### What you have to do
Read the data below. Every line holding the string "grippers" must be copied.

### Data shown ###

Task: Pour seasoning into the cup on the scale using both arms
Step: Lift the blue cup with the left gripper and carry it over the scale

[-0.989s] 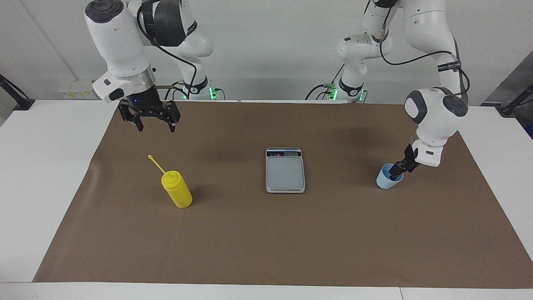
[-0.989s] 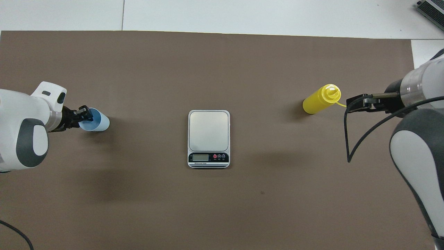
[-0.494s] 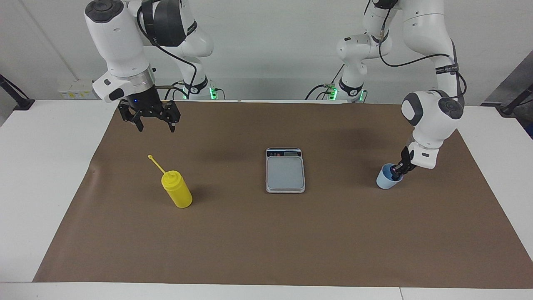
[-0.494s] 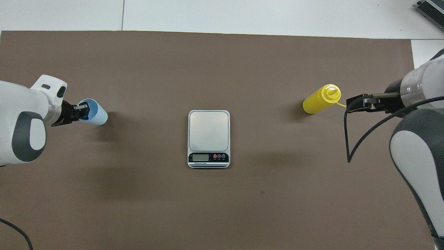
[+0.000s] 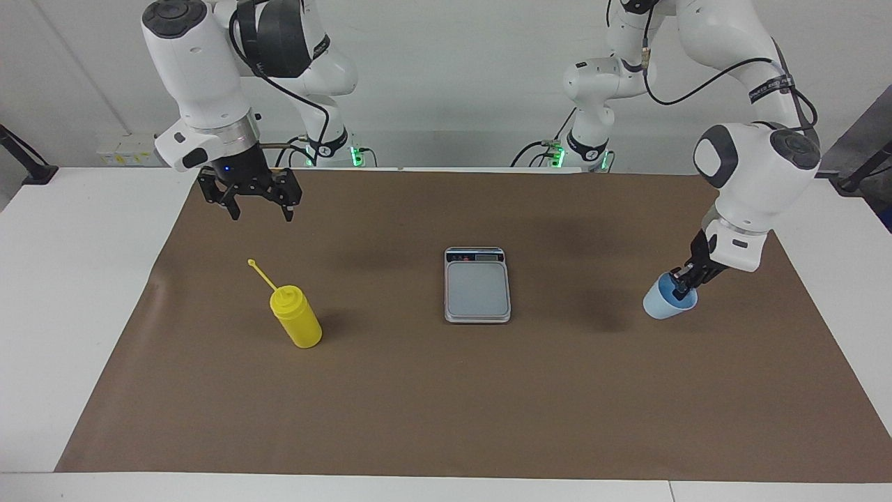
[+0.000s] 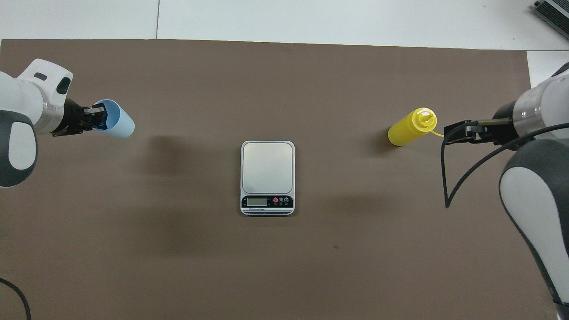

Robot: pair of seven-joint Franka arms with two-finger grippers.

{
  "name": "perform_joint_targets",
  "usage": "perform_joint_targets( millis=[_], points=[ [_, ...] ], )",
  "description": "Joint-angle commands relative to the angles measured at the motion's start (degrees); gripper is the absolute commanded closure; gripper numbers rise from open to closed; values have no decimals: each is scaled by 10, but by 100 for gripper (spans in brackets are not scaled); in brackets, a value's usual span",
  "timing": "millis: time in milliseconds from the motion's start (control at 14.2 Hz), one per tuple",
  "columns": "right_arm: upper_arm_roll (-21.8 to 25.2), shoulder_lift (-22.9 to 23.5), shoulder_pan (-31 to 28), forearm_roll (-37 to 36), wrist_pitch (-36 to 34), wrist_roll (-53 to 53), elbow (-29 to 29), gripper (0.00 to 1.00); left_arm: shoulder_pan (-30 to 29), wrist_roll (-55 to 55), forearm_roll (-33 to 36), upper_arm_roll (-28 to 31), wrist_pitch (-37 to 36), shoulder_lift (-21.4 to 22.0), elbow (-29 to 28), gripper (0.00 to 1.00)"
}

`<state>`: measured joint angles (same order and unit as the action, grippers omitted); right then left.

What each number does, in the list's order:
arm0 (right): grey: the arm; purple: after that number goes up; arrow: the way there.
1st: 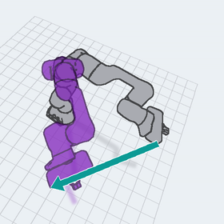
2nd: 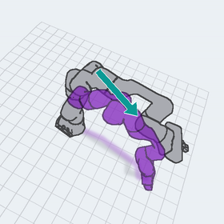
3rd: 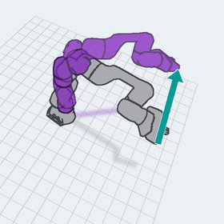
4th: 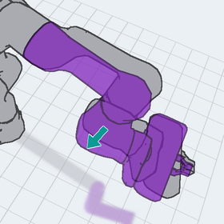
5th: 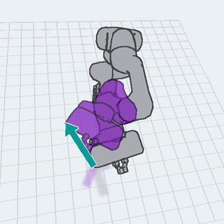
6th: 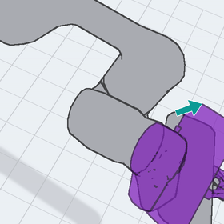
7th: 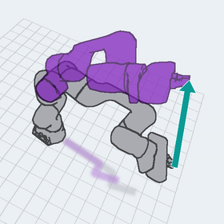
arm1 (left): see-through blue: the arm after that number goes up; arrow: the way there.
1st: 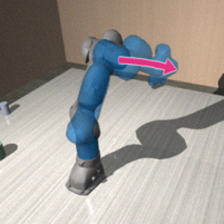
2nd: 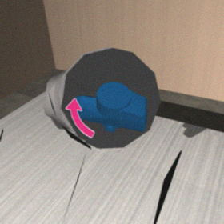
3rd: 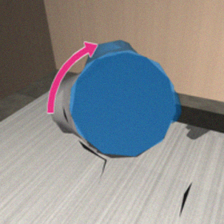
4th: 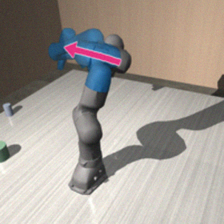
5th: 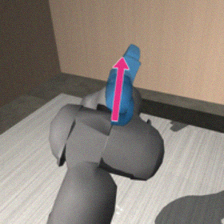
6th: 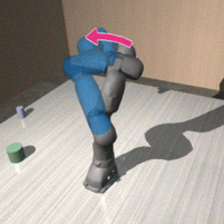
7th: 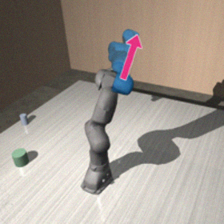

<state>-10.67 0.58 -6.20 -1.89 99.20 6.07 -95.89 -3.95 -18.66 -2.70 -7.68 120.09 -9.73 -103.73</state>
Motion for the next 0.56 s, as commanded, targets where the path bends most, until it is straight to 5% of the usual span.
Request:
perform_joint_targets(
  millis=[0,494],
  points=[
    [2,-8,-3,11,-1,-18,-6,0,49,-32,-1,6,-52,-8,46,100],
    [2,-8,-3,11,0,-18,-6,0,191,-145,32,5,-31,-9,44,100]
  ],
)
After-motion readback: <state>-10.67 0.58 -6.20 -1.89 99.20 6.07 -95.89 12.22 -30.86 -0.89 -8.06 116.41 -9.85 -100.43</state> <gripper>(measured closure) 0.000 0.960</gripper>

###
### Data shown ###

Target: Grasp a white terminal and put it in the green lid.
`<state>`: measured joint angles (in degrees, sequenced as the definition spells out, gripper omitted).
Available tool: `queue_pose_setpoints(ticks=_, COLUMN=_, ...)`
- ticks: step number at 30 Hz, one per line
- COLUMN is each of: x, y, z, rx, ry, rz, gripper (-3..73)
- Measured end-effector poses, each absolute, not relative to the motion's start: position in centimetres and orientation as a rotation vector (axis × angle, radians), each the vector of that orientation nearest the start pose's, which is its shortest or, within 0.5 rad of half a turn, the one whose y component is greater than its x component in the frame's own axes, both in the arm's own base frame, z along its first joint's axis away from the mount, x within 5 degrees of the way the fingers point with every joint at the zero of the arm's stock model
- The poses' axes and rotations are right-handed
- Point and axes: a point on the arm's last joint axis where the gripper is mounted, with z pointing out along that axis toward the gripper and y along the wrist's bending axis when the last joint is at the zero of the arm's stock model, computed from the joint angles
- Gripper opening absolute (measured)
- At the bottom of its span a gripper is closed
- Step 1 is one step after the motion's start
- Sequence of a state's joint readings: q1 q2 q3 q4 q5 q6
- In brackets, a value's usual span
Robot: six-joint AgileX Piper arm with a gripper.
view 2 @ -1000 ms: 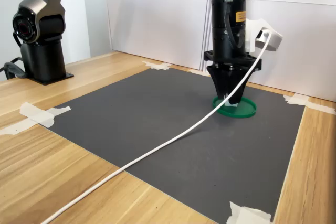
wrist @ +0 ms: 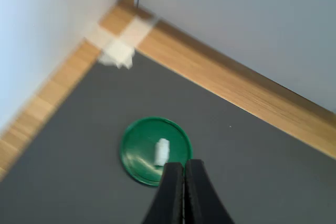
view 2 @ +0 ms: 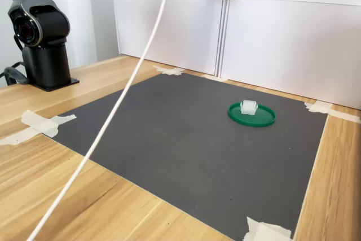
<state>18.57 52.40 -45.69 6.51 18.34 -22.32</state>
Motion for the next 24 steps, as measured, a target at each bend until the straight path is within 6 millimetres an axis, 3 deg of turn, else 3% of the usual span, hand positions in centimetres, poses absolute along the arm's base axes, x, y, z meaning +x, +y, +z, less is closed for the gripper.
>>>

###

### Exercise result
Robot: pair of seven-joint Franka arms with two-finger grippers.
`<state>`: measured joint angles (same order and unit as the action, grippers omitted); right then left.

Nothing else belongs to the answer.